[What you have to do]
Retype the listing that follows without a single change.

=-=-=

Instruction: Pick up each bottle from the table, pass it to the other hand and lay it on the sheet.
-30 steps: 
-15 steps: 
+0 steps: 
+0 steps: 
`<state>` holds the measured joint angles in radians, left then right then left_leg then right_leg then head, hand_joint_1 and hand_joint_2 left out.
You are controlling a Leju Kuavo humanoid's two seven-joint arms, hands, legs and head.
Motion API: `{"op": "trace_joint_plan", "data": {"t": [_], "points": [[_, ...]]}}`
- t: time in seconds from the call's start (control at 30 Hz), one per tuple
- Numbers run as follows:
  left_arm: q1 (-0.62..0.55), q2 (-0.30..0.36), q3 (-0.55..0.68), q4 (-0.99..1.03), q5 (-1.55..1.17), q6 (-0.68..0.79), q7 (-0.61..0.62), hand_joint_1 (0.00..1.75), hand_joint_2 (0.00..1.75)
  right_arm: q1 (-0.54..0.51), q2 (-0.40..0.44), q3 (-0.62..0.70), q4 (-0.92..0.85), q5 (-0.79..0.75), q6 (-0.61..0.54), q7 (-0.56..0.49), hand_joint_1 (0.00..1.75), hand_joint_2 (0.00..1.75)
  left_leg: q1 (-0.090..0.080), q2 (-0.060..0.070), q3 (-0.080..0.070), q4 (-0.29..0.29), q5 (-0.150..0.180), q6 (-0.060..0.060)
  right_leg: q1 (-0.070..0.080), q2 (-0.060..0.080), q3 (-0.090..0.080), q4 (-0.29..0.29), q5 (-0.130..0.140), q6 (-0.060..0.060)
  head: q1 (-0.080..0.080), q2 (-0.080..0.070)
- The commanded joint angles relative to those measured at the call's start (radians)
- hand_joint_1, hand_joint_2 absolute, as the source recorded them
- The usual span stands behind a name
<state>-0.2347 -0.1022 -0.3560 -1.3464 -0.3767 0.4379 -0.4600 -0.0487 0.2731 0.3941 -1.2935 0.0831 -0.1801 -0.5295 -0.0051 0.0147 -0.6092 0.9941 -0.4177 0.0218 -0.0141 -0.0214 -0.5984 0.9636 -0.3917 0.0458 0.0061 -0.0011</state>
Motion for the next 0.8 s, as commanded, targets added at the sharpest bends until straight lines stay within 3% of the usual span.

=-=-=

[Answer for the task]
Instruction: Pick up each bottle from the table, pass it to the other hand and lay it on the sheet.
-30 steps: 
-15 steps: 
+0 steps: 
+0 steps: 
`<state>` holds the measured joint angles in radians, left then right then left_leg then right_leg then head, hand_joint_1 and hand_joint_2 left out.
You are controlling a Leju Kuavo humanoid's two seven-joint arms, hands, legs and head.
Motion API: `{"op": "trace_joint_plan", "data": {"t": [_], "points": [[_, ...]]}}`
- t: time in seconds from the call's start (control at 30 Hz), one per tuple
- Numbers run as follows:
  left_arm: q1 (-0.62..0.55), q2 (-0.30..0.36), q3 (-0.55..0.68), q4 (-0.99..1.03), q5 (-1.55..1.17), q6 (-0.68..0.79), q7 (-0.61..0.62), hand_joint_1 (0.00..1.75), hand_joint_2 (0.00..1.75)
  right_arm: q1 (-0.54..0.51), q2 (-0.40..0.44), q3 (-0.62..0.70), q4 (-0.92..0.85), q5 (-0.79..0.75), q6 (-0.61..0.54), q7 (-0.56..0.49), hand_joint_1 (0.00..1.75), hand_joint_2 (0.00..1.75)
  left_leg: q1 (-0.090..0.080), q2 (-0.060..0.070), q3 (-0.080..0.070), q4 (-0.29..0.29), q5 (-0.150..0.180), q6 (-0.060..0.060)
  right_leg: q1 (-0.070..0.080), q2 (-0.060..0.080), q3 (-0.090..0.080), q4 (-0.29..0.29), q5 (-0.130..0.140), q6 (-0.060..0.060)
  head: q1 (-0.080..0.080), q2 (-0.080..0.070)
- The commanded joint angles relative to those measured at the call's start (radians)
- hand_joint_1, hand_joint_2 absolute, as the source recorded them
- The usual span stands behind a name
<state>-0.2347 -0.1022 -0.3560 -1.3464 -0.3767 0.4379 -0.4600 -0.0487 0.2731 0.3941 -1.2935 0.0831 -0.1801 -0.5295 -0.0051 0.0147 -0.6092 0.9941 -0.4177 0.0218 -0.0141 -0.0214 -0.5984 0.9636 -0.3917 0.0458 0.0061 -0.0011</state>
Motion for the next 0.8 s, as commanded, targets added at the sharpest bends until straight lines stay within 3% of the usual span.

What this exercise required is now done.